Histamin adalah suatu alkaloid yang disimpan di dalam sel mast, dan menimbulkan berbagai proses patologik. Antihistamin adalah obat yang bekerja mengantagonis aksi dari histamin.Histamin pada manusia adalah mediator penting untuk reaksi-reaksi alergi yang segera dan reaksi inflamasi, mempunyai peranan penting pada sekresi asam lambung, dan berfungsi sebagai neurotransmitter dan modulator
Efek histamin adalah pada organ sasaran, direk atau indirek terhadap aktivasi berbagai sel inflamasi dan sel efektor yang berperan pada penyakit alergi. Histamin berinteraksi dengan reseptor spesifik pada berbagai jaringan target. Reseptor histamin ditemukan pada sel basofil, sel 
mast, neutrofil, eosinofil, limfosit, makrofag, sel epitel dan endotel.

Reseptor histamin dibagi menjadi histamin 1 (H1), histamin 2 (H2) dan histamin 3 (H3).
Sewaktu diketahui bahwa histamin mempengaruhi banyak proses  patologik, maka dicarikan obat yang dapat mengantagonis efek histamin. Sejak penemuan antihistamin pada awal tahun 1940, antihistamin sangat terkenal diantara pasien dan dokter. Antara tahun 1940-1972, beratus-ratus antihistamin ditemukan dan sebagian digunakan dalam terapi, tetapi efeknya tidak banyak berbeda. Antihistamin digolongkan menjadi anti histamin penghambat reseptor H(AH1), penghambat reseptor H2 (AH2), penghambat reseptor H3 (AH3). 


1.     Etilendiamin.
·        Etilendiamin mempunyai efek samping penekanan CNS dan gastro intestinal.  
·        Antihistamin tipe piperazin, imidazolin dan fenotiazin mengandung bagian etilendiamin.
·     Pada kebanyakan molekul obat adanya  nitrogen kelihatannya merupakan kondisi yang diperlukan untuk pembentukan garam yang stabil dengan asam mineral. 
·       Gugus amino alifatik dalam etilen diamin cukup basis untuk pembentukan garam, akan tetapi atom N yang diikat pada cincin aromatik sangat kurang basis.
·        Elektron bebas pada nitrogen aril di delokalisasi oleh cincin aromatik.

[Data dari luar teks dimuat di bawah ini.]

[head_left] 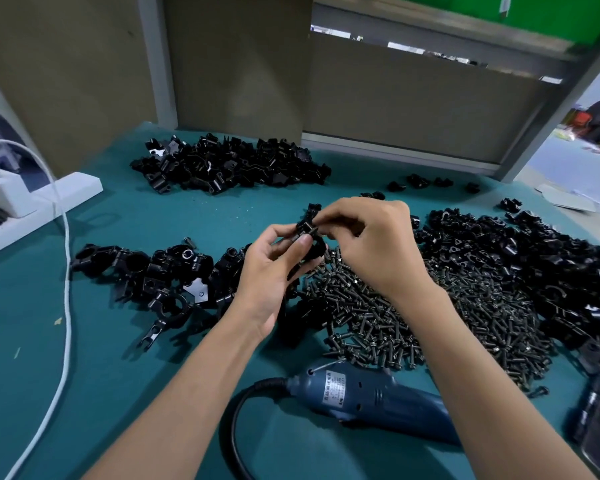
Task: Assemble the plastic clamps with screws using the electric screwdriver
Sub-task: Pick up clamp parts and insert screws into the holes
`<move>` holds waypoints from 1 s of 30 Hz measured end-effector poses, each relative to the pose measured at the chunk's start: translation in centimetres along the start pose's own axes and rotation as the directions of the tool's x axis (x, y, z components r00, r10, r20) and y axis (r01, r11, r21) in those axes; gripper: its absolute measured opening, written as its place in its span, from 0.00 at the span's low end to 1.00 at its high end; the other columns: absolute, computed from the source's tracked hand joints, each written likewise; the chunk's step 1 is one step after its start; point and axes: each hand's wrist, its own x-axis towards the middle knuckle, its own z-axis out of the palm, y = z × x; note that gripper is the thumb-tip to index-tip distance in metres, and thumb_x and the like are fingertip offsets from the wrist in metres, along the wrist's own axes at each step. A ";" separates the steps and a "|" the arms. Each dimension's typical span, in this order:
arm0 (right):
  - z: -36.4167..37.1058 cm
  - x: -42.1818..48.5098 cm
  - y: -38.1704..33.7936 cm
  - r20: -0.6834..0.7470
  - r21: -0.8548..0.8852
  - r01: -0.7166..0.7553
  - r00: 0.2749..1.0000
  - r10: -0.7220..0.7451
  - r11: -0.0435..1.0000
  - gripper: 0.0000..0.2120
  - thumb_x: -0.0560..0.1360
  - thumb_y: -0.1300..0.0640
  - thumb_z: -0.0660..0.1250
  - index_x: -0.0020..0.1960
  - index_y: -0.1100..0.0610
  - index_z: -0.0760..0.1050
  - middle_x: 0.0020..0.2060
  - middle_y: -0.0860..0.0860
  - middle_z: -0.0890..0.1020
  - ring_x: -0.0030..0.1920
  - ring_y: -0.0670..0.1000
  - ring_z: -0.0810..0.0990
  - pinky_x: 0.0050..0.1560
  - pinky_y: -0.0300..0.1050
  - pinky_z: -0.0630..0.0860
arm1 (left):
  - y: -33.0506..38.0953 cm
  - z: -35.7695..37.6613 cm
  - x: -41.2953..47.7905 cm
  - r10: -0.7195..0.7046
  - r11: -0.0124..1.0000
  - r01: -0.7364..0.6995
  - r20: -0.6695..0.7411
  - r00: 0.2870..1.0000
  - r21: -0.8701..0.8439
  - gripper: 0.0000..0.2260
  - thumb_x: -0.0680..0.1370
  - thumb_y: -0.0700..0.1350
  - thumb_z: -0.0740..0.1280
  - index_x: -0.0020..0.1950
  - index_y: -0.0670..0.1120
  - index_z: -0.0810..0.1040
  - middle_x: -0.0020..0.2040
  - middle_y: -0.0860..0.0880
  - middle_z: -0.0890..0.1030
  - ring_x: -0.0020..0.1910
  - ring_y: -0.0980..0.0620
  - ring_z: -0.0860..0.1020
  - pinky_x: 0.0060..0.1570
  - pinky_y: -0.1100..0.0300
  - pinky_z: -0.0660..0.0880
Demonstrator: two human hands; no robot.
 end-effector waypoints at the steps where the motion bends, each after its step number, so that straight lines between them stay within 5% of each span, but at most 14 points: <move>1: 0.1 0.0 0.0 -0.013 0.005 -0.012 1.000 0.012 1.000 0.08 0.70 0.72 0.70 0.43 0.62 0.84 0.37 0.51 0.85 0.38 0.46 0.83 0.43 0.40 0.79 | 0.0 0.1 0.0 0.002 1.000 -0.002 0.000 1.000 0.004 0.14 0.71 0.43 0.69 0.54 0.39 0.75 0.40 0.49 0.84 0.42 0.53 0.83 0.51 0.56 0.81; 7: 0.4 -0.4 0.2 0.034 0.067 -0.058 0.998 0.056 0.996 0.07 0.71 0.68 0.71 0.46 0.59 0.84 0.38 0.48 0.86 0.40 0.43 0.84 0.46 0.41 0.79 | -0.2 0.1 -0.1 -0.003 0.998 0.003 -0.001 1.000 0.068 0.12 0.72 0.42 0.69 0.53 0.40 0.75 0.46 0.42 0.82 0.44 0.53 0.82 0.53 0.53 0.81; 11: -0.3 -0.1 1.8 0.176 0.235 -0.221 0.967 0.182 0.947 0.14 0.77 0.67 0.65 0.57 0.54 0.82 0.48 0.46 0.85 0.52 0.41 0.83 0.55 0.37 0.78 | 0.0 0.2 -0.1 -0.019 0.996 0.020 0.012 1.000 -0.081 0.11 0.72 0.42 0.68 0.53 0.40 0.75 0.46 0.45 0.85 0.46 0.49 0.84 0.49 0.56 0.81; 15: -0.3 -0.9 5.0 -0.010 -0.009 -0.410 0.912 0.410 0.912 0.14 0.77 0.70 0.64 0.54 0.55 0.83 0.47 0.47 0.84 0.49 0.45 0.83 0.54 0.42 0.80 | 0.5 -0.1 0.1 -0.042 0.969 0.031 -0.040 0.998 -0.245 0.09 0.73 0.43 0.67 0.52 0.41 0.75 0.54 0.41 0.84 0.52 0.44 0.83 0.51 0.55 0.81; 18: 0.8 -2.0 6.7 0.123 -0.261 -0.482 0.843 0.524 0.837 0.09 0.76 0.63 0.69 0.53 0.54 0.83 0.48 0.52 0.85 0.48 0.51 0.83 0.51 0.46 0.81 | 0.5 -0.2 0.2 -0.048 0.955 0.019 -0.093 0.995 -0.296 0.07 0.77 0.42 0.65 0.52 0.41 0.73 0.54 0.42 0.84 0.55 0.43 0.82 0.53 0.55 0.81; 23: 2.6 -2.5 7.0 0.321 -0.454 -0.383 0.772 0.549 0.804 0.07 0.75 0.55 0.72 0.52 0.53 0.84 0.47 0.51 0.85 0.47 0.54 0.82 0.45 0.48 0.80 | 0.4 -0.2 0.3 -0.056 0.963 0.026 -0.101 0.993 -0.270 0.04 0.82 0.40 0.61 0.54 0.40 0.73 0.54 0.41 0.84 0.55 0.43 0.83 0.53 0.57 0.80; 30: 3.2 -1.7 7.2 0.370 -0.501 -0.372 0.725 0.582 0.781 0.04 0.74 0.64 0.70 0.43 0.58 0.83 0.42 0.56 0.84 0.44 0.57 0.82 0.43 0.49 0.79 | 0.3 0.1 0.0 -0.101 0.962 0.082 -0.063 0.993 -0.260 0.07 0.80 0.41 0.63 0.55 0.39 0.74 0.51 0.42 0.84 0.52 0.44 0.83 0.53 0.56 0.81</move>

Adanya penurunan kerapatan elektron pada N, menjadi kurang basis dan protonasi pada posisi ini berlangsung lambat.
Beberapa contoh antihistamin turunan etilediamin:

1.Tripelenamin sitrat USP, Pyribenzamin citrate; PPZ; 2-benzil [{2-(dimetil-amino)-etil}amino]

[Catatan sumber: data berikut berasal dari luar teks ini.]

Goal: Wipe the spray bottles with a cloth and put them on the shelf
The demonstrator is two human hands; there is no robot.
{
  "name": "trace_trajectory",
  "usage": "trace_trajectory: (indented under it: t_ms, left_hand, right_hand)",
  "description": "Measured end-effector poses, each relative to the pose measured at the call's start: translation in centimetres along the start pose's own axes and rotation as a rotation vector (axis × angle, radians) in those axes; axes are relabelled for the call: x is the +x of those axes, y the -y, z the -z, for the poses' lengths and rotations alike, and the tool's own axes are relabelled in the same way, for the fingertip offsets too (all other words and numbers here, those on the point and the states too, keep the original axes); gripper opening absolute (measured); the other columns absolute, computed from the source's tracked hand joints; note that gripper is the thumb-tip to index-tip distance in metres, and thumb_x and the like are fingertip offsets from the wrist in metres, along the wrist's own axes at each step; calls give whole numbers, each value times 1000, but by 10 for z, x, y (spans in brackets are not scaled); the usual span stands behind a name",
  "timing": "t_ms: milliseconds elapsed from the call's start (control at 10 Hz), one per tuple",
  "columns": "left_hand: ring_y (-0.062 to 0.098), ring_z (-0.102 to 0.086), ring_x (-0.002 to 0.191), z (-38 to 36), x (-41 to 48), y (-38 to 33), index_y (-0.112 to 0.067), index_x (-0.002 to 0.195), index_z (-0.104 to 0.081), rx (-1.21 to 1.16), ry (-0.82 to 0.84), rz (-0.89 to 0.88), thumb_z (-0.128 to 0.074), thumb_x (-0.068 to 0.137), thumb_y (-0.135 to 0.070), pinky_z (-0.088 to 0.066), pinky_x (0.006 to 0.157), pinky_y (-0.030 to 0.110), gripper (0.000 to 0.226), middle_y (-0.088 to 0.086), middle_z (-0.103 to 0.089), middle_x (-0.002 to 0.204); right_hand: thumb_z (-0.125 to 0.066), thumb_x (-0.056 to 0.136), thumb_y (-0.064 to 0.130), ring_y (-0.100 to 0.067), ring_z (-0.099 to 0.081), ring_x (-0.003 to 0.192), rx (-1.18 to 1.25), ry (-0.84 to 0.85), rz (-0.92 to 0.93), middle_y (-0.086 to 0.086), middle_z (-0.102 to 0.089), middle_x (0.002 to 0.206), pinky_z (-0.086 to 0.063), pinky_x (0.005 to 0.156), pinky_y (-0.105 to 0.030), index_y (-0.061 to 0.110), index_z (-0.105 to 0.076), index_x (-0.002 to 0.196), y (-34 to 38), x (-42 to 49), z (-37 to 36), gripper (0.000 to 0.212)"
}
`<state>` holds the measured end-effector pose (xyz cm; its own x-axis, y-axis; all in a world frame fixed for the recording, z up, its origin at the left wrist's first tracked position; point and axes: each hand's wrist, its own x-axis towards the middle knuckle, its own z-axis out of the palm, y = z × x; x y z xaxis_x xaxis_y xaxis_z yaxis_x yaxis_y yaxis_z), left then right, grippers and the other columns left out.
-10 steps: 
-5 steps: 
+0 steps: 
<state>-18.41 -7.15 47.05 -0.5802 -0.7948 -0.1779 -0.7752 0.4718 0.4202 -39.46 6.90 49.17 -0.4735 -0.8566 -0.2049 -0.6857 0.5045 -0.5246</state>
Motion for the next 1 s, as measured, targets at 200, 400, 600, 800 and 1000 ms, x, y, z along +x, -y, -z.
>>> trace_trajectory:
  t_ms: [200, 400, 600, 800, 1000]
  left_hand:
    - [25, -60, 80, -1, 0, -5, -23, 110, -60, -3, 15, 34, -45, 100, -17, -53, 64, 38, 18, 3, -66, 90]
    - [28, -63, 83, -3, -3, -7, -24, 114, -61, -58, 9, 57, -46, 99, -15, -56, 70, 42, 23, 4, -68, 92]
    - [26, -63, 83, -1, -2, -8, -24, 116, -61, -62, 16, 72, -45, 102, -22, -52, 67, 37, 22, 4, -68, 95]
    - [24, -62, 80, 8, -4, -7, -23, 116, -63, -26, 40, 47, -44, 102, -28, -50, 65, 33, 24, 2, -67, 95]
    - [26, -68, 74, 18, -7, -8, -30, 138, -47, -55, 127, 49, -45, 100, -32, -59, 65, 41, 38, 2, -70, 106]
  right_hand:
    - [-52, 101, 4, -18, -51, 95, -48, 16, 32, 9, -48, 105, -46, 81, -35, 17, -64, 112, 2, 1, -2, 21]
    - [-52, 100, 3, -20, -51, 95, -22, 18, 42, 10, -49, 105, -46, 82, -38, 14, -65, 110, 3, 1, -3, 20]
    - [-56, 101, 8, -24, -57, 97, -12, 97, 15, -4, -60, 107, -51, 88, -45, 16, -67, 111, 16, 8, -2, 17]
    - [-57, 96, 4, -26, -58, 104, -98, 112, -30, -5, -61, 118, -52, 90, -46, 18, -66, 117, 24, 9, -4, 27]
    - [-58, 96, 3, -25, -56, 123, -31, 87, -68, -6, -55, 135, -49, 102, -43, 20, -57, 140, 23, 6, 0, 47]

    piridin dihidrogen sitrat (1:1)

Merupakan turunan fenbenzamin dengan satu penggantian isosterik sederhana, yaitu gugus fenil diganti dengan gugus piridil. 
Penggaraman dengan asam sitrat, karena garam sitrat kurang pahit dibanding garam HCl, sehingga rasanya lebih enak. 
Karena berbeda bobot molekulnya dosis kedua garam harus disetarakan: 30 mg garam sitrat setara dengan 20 mg garam hidrokloridanya. 

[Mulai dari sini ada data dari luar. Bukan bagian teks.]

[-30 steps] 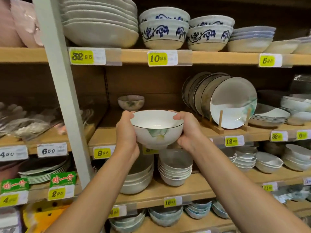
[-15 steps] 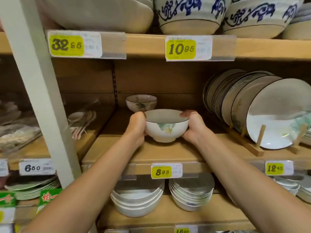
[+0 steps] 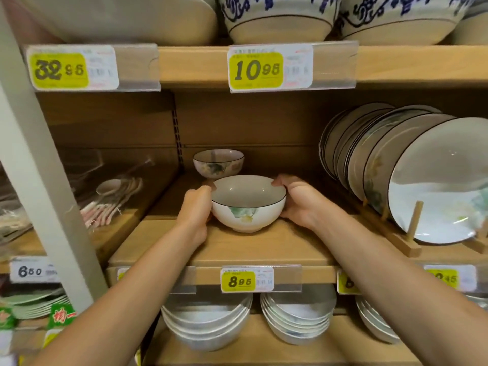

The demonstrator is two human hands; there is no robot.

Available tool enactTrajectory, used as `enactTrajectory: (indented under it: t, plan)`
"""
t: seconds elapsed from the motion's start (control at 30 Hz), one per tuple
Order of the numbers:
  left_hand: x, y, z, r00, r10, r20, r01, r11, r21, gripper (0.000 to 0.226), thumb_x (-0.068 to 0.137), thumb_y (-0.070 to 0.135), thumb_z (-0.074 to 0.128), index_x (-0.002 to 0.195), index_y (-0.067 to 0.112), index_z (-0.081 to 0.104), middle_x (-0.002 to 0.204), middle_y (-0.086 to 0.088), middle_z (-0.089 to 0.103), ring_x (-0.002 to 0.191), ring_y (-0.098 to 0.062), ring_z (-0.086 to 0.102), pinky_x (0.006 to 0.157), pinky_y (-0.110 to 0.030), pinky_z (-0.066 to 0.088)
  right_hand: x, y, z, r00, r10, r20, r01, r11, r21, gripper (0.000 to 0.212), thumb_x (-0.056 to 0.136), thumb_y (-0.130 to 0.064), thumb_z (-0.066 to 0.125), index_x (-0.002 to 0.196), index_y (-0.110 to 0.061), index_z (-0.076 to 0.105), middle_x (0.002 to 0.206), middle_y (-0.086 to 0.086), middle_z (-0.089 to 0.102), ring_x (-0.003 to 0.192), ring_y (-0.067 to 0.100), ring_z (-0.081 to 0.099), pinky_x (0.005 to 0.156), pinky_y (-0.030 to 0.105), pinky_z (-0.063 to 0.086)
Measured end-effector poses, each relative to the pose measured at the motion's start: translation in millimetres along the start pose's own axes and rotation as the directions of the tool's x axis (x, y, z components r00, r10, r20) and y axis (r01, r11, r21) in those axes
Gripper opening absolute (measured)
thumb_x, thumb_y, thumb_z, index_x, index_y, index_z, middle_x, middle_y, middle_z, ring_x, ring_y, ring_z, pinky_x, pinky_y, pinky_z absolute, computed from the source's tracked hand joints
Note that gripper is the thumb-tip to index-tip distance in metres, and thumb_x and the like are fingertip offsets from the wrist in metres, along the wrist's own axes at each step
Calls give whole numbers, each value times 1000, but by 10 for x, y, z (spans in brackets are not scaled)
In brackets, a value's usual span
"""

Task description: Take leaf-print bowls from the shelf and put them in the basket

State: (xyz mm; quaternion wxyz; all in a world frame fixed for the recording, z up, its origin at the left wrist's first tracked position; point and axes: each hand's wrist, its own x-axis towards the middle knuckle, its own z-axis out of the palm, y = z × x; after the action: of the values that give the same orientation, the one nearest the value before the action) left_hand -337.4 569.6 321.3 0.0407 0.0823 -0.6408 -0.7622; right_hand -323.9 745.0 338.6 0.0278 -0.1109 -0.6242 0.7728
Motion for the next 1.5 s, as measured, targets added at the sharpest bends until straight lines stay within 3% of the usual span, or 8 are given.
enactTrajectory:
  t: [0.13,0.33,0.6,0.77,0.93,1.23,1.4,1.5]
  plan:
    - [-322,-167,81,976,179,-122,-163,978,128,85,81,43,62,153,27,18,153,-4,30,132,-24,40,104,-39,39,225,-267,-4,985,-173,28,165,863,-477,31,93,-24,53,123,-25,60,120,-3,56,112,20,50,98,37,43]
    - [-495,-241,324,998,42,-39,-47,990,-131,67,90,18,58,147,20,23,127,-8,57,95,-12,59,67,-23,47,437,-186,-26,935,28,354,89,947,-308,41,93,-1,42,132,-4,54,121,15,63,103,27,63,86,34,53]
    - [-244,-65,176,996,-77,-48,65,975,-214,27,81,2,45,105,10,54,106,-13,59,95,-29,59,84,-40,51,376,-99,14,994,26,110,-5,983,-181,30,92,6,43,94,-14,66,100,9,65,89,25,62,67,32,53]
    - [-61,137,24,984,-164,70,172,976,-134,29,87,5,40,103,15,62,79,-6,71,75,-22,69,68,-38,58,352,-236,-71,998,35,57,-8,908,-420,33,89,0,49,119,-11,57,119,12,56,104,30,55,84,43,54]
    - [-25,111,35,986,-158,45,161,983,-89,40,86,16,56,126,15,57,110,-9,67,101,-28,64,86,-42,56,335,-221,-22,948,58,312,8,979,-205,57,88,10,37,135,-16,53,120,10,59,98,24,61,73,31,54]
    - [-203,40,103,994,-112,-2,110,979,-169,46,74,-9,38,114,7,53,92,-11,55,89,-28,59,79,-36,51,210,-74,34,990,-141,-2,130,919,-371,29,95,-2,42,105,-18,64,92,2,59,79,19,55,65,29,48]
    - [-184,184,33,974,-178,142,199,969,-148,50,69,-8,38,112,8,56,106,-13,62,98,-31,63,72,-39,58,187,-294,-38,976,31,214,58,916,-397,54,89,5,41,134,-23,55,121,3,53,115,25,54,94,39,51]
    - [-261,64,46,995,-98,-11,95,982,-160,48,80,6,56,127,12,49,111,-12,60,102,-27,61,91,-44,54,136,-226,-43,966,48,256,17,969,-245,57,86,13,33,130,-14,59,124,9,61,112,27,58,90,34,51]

2. Tripelenamin Hidroklorida
Garam tripelenamin HCl merupakan serbuk kristal putih dan akan berubah menjadi gelap dengan adanya cahaya.
Garam yang larut dalam air (1: 0,77) dan dalam alkohol (1:6). Mempunyai pKa sekitar 9 , pada larutan 0,1 % merupakan pH 5,5.
Jika diberikan per oral, absorbsinya baik dan efektifitasnya sama dengan difenhidramin dan reaksi sampingnya lebih sedikit dan lebih ringan.
Menyebabkan kantuk dan harus dihindarkan pemakaian dengan minuman beralkohol.
3. Pirilamin Maleat USP ; 2-[(2-dimetilaminoetil-9-
               p-metoksibenzil) amino] piridil  bimaleat
Basa bebas berbentuk seperti minyak, tersedia sebagai garam asam maleat., yang berupa serbuk kristal putih dengan sedikit bau, berasa pahit dan asin. 
Merupakan antihistamin yang kurang poten, tetapi poten dalam meng-antagonis kontraksi terinduksi histamin pada ileum marmot. 
Karena mempunyai daya anestetika lokal, tidak boleh dikunyak harus bersama makanan.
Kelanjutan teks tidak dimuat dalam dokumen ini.